22L’action de la CNR s’inscrit dans un objectif d’« aménagement » porté par une autorité centrale et technicienne, même si des formes de « ménagement [12] » du territoire, de l’ordre de la négociation et du compromis, apparaissent dans les discours sur la meilleure protection contre les inondations ou sur l’apport de l’irrigation agricole. Elle rompt avec les modes de gestion assurés par une structure centenaire, enracinée dans le territoire, le Syndicat des digues et des fossés créé par l’ordonnance royale du 19 décembre 1841.
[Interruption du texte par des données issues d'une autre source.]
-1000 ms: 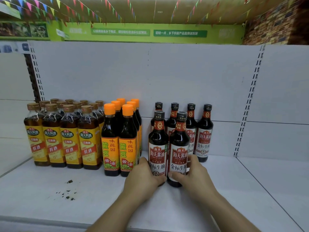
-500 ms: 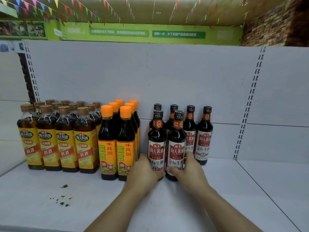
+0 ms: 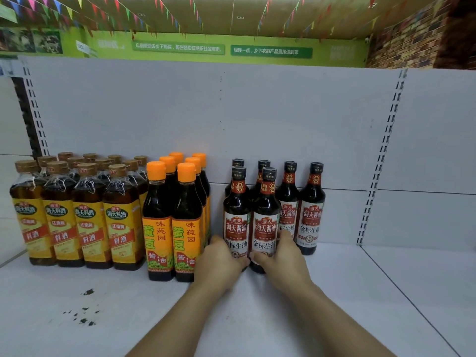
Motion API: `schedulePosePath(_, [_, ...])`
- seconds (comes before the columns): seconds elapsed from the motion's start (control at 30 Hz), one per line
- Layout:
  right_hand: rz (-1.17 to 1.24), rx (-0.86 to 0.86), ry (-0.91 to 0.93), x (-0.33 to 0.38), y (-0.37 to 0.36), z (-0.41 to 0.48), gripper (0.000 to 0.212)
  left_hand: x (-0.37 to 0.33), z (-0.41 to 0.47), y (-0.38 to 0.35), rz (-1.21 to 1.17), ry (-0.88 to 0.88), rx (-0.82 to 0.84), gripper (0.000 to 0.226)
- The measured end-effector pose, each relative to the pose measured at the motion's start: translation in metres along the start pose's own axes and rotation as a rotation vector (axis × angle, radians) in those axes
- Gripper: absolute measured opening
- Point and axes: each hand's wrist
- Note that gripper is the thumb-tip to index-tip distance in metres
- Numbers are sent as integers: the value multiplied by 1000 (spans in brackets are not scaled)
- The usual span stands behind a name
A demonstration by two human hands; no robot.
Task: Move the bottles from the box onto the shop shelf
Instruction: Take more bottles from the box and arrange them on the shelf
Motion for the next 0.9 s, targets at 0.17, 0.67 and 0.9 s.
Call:
schedulePosePath(0.17, [-27,-8,5,-2,-2,4,61,-1,4,-2,-7,2,6,64])
schedulePosePath(0.67, [-65,-24,-39,0,-6,13,64,-9,8,-6,45,12,-7,58])
schedulePosePath(0.9, [-79,-24,-51,1,-6,11,66,-10,10,-5,21,12,6,59])
Point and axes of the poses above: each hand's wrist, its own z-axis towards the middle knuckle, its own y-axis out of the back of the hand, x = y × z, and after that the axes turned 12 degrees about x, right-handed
23Même si le Syndicat des digues et des fossés a été imposé par le pouvoir royal, il repose sur les propriétaires qui doivent prendre en charge « la défense et […] la conservation des bords de l’île de la Barthelasse » et participer, « dans la proportion de leur intérêt, aux dépenses des travaux à exécuter » [13]. Après la crue de 1840, de nombreux syndicats de propriétaires furent créés de manière forcée par l’État pour assumer financièrement les travaux de défense contre le Rhône ainsi que l’entretien des différents ouvrages de protection.
24Le programme général de défense contre les fleuves lancé par Napoléon III à la suite des inondations de 1856 [14] conduit à la construction de nombreuses digues hautes et discontinues qui s’abaissent vers l’aval pour laisser la crue envahir doucement les terres en remontant vers l’amont. À partir des années 1970, l’arrivée de nouveaux habitants conduit à des adaptations du système de financement, qui repose sur des liens forts entre le syndicat et le monde agricole. En 1974, une taxe est mise en place à la Barthelasse pour les habitations en plus de celle qui affecte les parcelles agricoles, de manière à ce que les résidents participent aux côtés des agriculteurs.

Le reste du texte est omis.